Once you have the HTML as text, you can extract information from it in a couple of different ways.

### Extract Text From HTML With String Methods
One way to extract information from a web page’s HTML is to use string methods. For instance, you can use __.find()__ to search through the text of the HTML for the <title> tags and extract the title of the web page.

Let’s extract the __title__ of the web page you requested in the previous example. If you know the index of the first character of the title and the first character of the closing </title> tag, then you can use a string slice to extract the title.

Since __.find()__ returns the index of the first occurrence of a substring, you can get the index of the opening __<title>__ tag by passing the string "<title>" to __.find()__:

In [8]:
title_index = html.find('<title>')
title_index

14

You don’t want the index of the <title> tag, though. You want the index of the title itself.
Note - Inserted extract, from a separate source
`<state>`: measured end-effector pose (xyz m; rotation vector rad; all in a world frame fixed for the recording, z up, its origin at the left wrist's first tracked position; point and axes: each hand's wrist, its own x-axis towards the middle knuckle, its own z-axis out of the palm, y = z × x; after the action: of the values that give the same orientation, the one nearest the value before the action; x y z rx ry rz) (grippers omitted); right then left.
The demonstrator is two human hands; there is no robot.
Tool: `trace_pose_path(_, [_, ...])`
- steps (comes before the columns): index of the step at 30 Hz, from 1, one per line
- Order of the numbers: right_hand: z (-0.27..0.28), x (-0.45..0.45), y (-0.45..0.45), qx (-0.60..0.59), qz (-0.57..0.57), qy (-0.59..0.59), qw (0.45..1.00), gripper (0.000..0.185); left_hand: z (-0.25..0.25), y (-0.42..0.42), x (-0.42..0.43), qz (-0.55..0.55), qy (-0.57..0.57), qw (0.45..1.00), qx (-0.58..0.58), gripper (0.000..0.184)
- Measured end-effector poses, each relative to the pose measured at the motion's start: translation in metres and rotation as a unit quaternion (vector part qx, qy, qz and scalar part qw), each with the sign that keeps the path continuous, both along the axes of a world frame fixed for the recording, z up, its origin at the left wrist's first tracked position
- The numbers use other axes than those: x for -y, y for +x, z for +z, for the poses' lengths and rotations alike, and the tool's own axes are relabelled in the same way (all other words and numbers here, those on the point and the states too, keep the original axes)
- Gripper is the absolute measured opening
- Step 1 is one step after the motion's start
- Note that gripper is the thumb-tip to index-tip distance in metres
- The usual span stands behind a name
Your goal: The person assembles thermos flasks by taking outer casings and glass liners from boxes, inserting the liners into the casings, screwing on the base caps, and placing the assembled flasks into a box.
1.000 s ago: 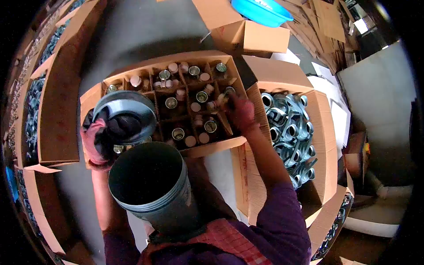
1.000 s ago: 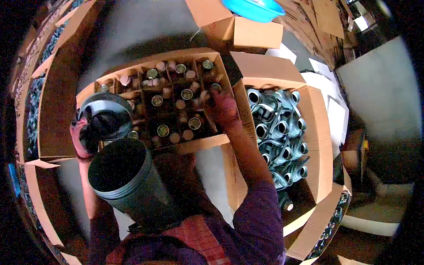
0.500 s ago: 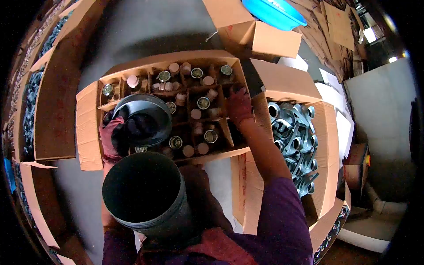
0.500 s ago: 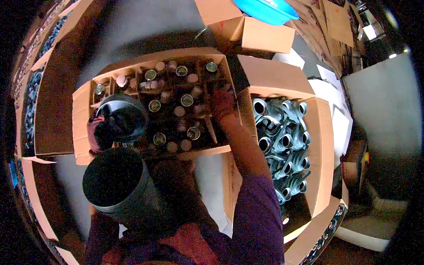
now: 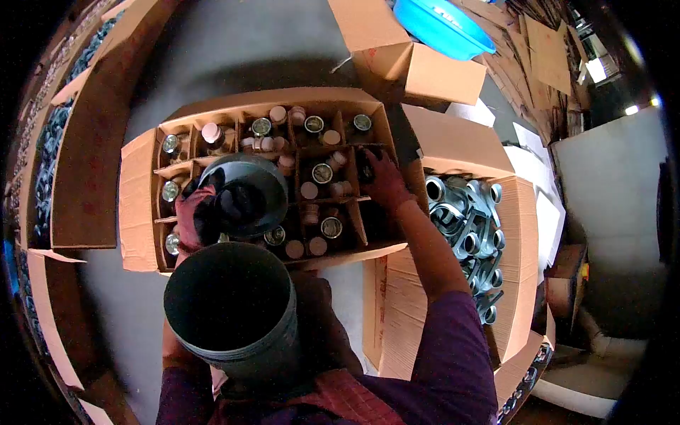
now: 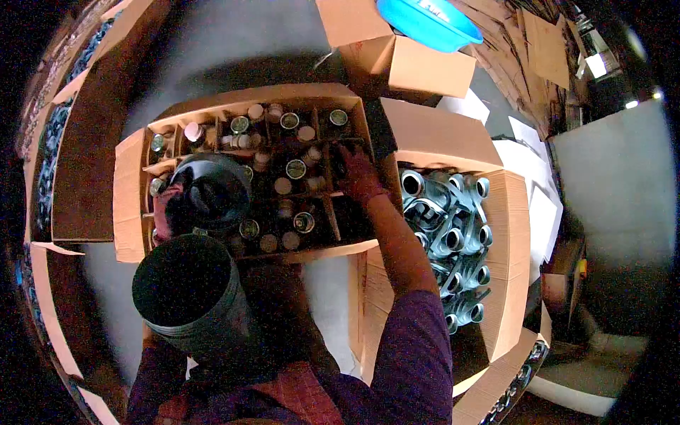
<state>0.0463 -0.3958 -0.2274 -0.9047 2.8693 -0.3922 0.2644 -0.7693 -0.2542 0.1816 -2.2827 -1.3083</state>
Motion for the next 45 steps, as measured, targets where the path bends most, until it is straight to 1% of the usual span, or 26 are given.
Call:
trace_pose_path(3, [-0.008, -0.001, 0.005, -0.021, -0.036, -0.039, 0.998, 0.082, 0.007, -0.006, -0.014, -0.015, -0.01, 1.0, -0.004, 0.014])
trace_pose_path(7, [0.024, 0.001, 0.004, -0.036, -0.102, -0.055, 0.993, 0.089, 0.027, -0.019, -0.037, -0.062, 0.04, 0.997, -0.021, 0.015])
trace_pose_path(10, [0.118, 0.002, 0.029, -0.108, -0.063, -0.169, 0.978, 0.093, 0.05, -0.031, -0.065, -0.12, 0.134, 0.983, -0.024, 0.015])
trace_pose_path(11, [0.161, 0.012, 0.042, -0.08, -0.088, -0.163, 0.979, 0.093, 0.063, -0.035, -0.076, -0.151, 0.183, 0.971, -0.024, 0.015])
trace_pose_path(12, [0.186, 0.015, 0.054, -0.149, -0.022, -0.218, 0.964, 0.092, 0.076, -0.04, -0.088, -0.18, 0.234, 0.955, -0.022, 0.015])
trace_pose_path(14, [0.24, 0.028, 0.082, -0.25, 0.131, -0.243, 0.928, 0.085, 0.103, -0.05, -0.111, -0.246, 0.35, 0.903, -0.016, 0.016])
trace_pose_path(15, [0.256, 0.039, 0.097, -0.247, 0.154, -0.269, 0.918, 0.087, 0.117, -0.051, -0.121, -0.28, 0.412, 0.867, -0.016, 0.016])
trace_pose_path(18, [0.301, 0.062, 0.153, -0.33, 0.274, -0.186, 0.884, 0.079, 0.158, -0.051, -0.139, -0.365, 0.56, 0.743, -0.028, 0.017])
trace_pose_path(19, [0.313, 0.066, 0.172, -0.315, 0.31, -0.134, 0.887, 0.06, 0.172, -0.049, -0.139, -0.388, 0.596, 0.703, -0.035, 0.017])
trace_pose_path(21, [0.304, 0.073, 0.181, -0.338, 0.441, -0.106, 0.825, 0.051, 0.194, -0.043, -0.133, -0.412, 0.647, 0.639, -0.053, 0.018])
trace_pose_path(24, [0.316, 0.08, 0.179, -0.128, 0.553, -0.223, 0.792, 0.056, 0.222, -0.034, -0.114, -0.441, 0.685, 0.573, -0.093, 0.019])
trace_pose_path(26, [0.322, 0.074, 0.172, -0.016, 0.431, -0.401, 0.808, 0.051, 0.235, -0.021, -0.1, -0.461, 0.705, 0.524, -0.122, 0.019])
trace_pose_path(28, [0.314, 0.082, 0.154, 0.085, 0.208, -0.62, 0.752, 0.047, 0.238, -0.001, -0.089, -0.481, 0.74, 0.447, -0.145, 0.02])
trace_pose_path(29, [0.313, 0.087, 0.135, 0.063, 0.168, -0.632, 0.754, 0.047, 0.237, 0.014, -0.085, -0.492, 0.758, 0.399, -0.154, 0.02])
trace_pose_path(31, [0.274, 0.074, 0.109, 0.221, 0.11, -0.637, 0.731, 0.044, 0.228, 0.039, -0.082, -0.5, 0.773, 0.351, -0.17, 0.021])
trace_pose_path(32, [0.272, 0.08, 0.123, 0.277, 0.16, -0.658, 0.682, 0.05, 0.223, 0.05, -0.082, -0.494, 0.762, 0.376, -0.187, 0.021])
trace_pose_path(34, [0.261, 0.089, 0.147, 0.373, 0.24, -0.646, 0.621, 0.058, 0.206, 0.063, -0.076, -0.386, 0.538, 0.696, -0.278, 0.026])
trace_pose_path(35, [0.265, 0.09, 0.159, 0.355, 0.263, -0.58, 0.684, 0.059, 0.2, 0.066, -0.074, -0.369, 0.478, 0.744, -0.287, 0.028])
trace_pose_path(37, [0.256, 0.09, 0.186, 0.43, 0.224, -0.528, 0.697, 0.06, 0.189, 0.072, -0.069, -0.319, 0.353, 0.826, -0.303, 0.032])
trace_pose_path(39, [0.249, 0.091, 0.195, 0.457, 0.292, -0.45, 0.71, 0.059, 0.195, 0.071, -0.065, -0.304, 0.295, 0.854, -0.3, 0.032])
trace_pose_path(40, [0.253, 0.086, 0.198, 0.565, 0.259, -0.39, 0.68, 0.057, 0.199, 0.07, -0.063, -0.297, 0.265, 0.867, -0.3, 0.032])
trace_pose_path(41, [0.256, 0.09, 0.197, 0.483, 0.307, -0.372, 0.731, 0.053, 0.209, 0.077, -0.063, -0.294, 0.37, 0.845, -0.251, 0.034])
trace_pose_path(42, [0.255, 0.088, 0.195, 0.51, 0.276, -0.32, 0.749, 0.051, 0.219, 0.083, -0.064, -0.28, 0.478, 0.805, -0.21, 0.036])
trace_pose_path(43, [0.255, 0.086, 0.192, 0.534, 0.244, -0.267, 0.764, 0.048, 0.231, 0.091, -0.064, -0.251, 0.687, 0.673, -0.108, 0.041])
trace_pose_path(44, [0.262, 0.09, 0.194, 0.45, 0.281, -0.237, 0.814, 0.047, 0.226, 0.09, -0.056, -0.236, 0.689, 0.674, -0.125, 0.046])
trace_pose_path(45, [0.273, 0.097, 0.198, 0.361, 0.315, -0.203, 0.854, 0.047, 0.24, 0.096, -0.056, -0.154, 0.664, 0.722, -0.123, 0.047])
To get the index of the first letter in the title, you can add the length of the string "<title>" to title_index:

In [9]:
start_index = title_index + len("<title>")
start_index

21

Now get the index of the closing </title> tag by passing the string "</title>" to .find():

In [10]:
end_index = html.find("</title>")
end_index

39

Finally, you can extract the title by slicing the html string:

In [11]:
title = html[start_index:end_index]
title

'Profile: Aphrodite'

### Regular Expressions
__Regular expressions__ —or __regexes__ for short—are patterns that can be used to search for text within a string. Python supports regular expressions through the standard library’s __re__ module.

In [12]:
import re 
print(dir(re))

['A', 'ASCII', 'DEBUG', 'DOTALL', 'I', 'IGNORECASE', 'L', 'LOCALE', 'M', 'MULTILINE', 'Match', 'Pattern', 'RegexFlag', 'S', 'Scanner', 'T', 'TEMPLATE', 'U', 'UNICODE', 'VERBOSE', 'X', '_MAXCACHE', '__all__', '__builtins__', '__cached__', '__doc__', '__file__', '__loader__', '__name__', '__package__', '__spec__', '__version__', '_cache', '_compile', '_compile_repl', '_expand', '_locale', '_pickle', '_special_chars_map', '_subx', 'compile', 'copyreg', 'enum', 'error', 'escape', 'findall', 'finditer', 'fullmatch', 'functools', 'match', 'purge', 'search', 'split', 'sre_compile', 'sre_parse', 'sub', 'subn', 'template']


In [None]:
__Regular expressions__ use special characters called __metacharacters__ to denote different patterns. For instance, the asterisk character (*) stands for zero or more of whatever comes just before the asterisk.

In the following example, you use __findall()__ to find any text within a string that matches a given regular expression:

In [14]:
re.findall("ab*c", "ac")

['ac']

The first argument of __re.findall()___ is the regular expression that you want to match, and the second argument is the string to test. In the above example, you search for the pattern "ab*c" in the string "ac".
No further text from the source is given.